▸ Activity
Look for the word "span" in the data below, and copy every line that holds it.

_ _ _ _

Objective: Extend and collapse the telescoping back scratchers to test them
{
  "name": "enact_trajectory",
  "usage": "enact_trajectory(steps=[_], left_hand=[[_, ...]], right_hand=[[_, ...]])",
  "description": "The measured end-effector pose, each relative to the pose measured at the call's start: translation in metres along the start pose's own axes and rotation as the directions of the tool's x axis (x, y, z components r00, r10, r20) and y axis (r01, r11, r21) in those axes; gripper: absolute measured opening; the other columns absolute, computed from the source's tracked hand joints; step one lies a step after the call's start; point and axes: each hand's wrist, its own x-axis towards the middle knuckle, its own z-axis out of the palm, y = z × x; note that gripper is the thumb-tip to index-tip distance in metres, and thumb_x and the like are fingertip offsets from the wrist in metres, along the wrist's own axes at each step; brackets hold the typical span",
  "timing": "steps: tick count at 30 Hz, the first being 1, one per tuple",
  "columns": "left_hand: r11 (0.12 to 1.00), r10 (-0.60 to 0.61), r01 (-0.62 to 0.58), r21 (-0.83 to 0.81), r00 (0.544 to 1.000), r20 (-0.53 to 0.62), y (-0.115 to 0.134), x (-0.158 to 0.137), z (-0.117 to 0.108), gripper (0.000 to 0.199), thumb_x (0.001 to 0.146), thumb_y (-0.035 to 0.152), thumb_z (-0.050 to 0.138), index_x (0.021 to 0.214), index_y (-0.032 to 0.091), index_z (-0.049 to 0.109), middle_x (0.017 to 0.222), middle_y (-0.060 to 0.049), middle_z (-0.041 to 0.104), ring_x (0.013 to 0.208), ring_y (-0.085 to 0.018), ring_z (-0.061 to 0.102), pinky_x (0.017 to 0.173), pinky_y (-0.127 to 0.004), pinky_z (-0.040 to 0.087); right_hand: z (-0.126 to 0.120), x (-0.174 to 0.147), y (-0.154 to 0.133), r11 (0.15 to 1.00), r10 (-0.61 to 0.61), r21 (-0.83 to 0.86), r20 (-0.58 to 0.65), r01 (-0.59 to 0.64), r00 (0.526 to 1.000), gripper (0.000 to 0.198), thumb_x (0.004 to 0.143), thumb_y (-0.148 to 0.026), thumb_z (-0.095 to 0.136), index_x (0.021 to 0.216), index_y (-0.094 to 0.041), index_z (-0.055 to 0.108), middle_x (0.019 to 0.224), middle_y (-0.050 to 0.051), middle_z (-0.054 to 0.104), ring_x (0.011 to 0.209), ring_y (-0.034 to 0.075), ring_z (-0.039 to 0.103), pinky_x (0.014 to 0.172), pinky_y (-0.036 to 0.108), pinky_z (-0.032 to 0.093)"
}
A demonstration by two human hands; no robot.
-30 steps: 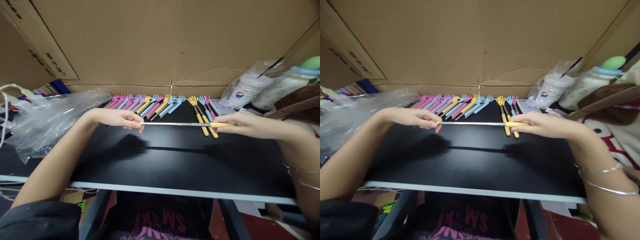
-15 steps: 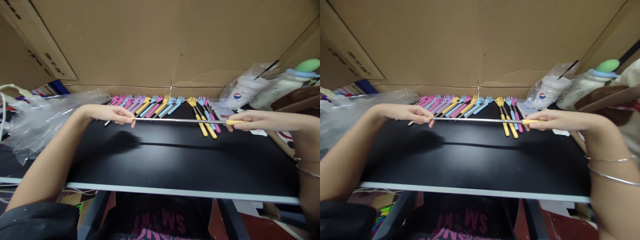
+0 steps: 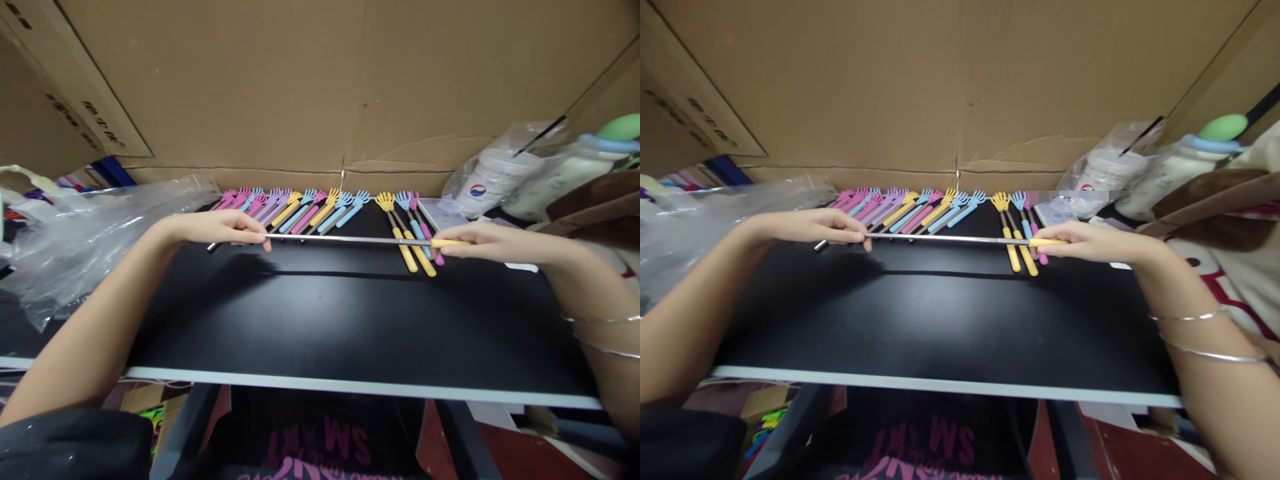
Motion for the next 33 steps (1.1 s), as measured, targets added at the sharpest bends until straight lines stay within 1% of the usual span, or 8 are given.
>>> enact_trajectory(steps=[4, 9, 13, 16, 23, 27, 30, 33], left_hand=[[1.0, 0.007, -0.007, 0.004, 0.997, -0.079, 0.0, 0.005, 0.003, 0.043, 0.092, 0.049, 0.039, 0.099, 0.021, 0.071, 0.071, 0.001, 0.058, 0.066, -0.011, 0.05, 0.059, -0.018, 0.037], [0.99, 0.134, -0.136, -0.033, 0.99, -0.051, 0.032, 0.022, 0.026, 0.041, 0.094, 0.045, 0.039, 0.098, 0.02, 0.071, 0.086, 0.0, 0.068, 0.074, -0.011, 0.057, 0.066, -0.017, 0.039], [0.97, 0.106, -0.035, 0.241, 0.952, -0.288, 0.052, 0.032, 0.046, 0.039, 0.095, 0.045, 0.039, 0.09, 0.023, 0.071, 0.072, 0.002, 0.067, 0.064, -0.011, 0.057, 0.06, -0.02, 0.032], [0.932, 0.149, 0.003, 0.364, 0.909, -0.389, 0.052, 0.035, 0.052, 0.041, 0.096, 0.045, 0.038, 0.087, 0.021, 0.07, 0.066, 0.001, 0.066, 0.059, -0.012, 0.055, 0.057, -0.021, 0.03], [0.895, 0.279, -0.073, 0.441, 0.862, -0.423, 0.066, 0.043, 0.07, 0.029, 0.096, 0.035, 0.044, 0.088, 0.021, 0.069, 0.075, 0.0, 0.072, 0.066, -0.013, 0.063, 0.057, -0.021, 0.031], [0.88, 0.304, -0.068, 0.469, 0.84, -0.45, 0.084, 0.048, 0.086, 0.028, 0.096, 0.033, 0.043, 0.087, 0.022, 0.067, 0.075, 0.001, 0.071, 0.067, -0.013, 0.065, 0.054, -0.022, 0.031], [0.862, 0.308, -0.024, 0.506, 0.818, -0.485, 0.09, 0.05, 0.091, 0.028, 0.096, 0.036, 0.043, 0.086, 0.022, 0.065, 0.07, 0.001, 0.069, 0.063, -0.013, 0.064, 0.051, -0.023, 0.028], [0.824, 0.356, -0.033, 0.566, 0.806, -0.473, 0.089, 0.05, 0.088, 0.028, 0.096, 0.037, 0.042, 0.088, 0.021, 0.064, 0.069, 0.001, 0.068, 0.062, -0.013, 0.064, 0.05, -0.024, 0.027]], right_hand=[[0.004, 0.005, 0.001, 0.999, -0.037, -0.009, -0.057, 0.037, 0.998, 0.041, 0.092, -0.052, 0.041, 0.086, -0.016, 0.06, 0.082, 0.005, 0.059, 0.076, 0.014, 0.052, 0.07, 0.027, 0.036], [0.025, 0.022, -0.017, 0.986, -0.139, -0.108, -0.127, 0.125, 0.982, 0.04, 0.092, -0.052, 0.042, 0.093, -0.018, 0.063, 0.078, 0.003, 0.065, 0.064, 0.012, 0.056, 0.06, 0.024, 0.038], [0.043, 0.031, -0.029, 0.945, -0.197, -0.315, -0.338, 0.087, 0.92, 0.035, 0.092, -0.05, 0.042, 0.09, -0.022, 0.062, 0.063, -0.002, 0.065, 0.048, 0.009, 0.054, 0.053, 0.021, 0.035], [0.047, 0.031, -0.028, 0.908, -0.236, -0.417, -0.41, 0.049, 0.881, 0.035, 0.094, -0.049, 0.04, 0.086, -0.023, 0.062, 0.056, -0.004, 0.062, 0.046, 0.009, 0.054, 0.05, 0.02, 0.033], [0.069, 0.039, -0.044, 0.737, -0.421, -0.675, -0.449, 0.01, 0.788, 0.045, 0.097, -0.051, 0.029, 0.092, -0.022, 0.064, 0.06, 0.0, 0.065, 0.048, 0.013, 0.058, 0.048, 0.023, 0.029], [0.084, 0.043, -0.06, 0.705, -0.449, -0.709, -0.45, -0.004, 0.772, 0.043, 0.098, -0.047, 0.029, 0.09, -0.022, 0.063, 0.061, 0.0, 0.066, 0.053, 0.013, 0.061, 0.049, 0.022, 0.028], [0.083, 0.043, -0.064, 0.674, -0.502, -0.739, -0.452, 0.006, 0.737, 0.043, 0.099, -0.046, 0.03, 0.086, -0.02, 0.062, 0.059, 0.0, 0.065, 0.05, 0.011, 0.059, 0.048, 0.022, 0.025], [0.078, 0.04, -0.063, 0.654, -0.517, -0.756, -0.436, 0.012, 0.737, 0.043, 0.099, -0.046, 0.03, 0.083, -0.02, 0.061, 0.057, -0.001, 0.063, 0.048, 0.01, 0.056, 0.047, 0.022, 0.024]])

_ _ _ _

▸ Answer to the problem
  "description": "The measured end-effector pose, each relative to the pose measured at the call's start: translation in metres along the start pose's own axes and rotation as the directions of the tool's x axis (x, y, z components r00, r10, r20) and y axis (r01, r11, r21) in those axes; gripper: absolute measured opening; the other columns absolute, computed from the source's tracked hand joints; step one lies a step after the call's start; point and axes: each hand's wrist, its own x-axis towards the middle knuckle, its own z-axis out of the palm, y = z × x; note that gripper is the thumb-tip to index-tip distance in metres, and thumb_x and the like are fingertip offsets from the wrist in metres, along the wrist's own axes at each step; brackets hold the typical span",
Motion for the next 33 steps (1.1 s), as measured, targets added at the sharpest bends until straight lines stay within 1% of the usual span, or 8 are given.

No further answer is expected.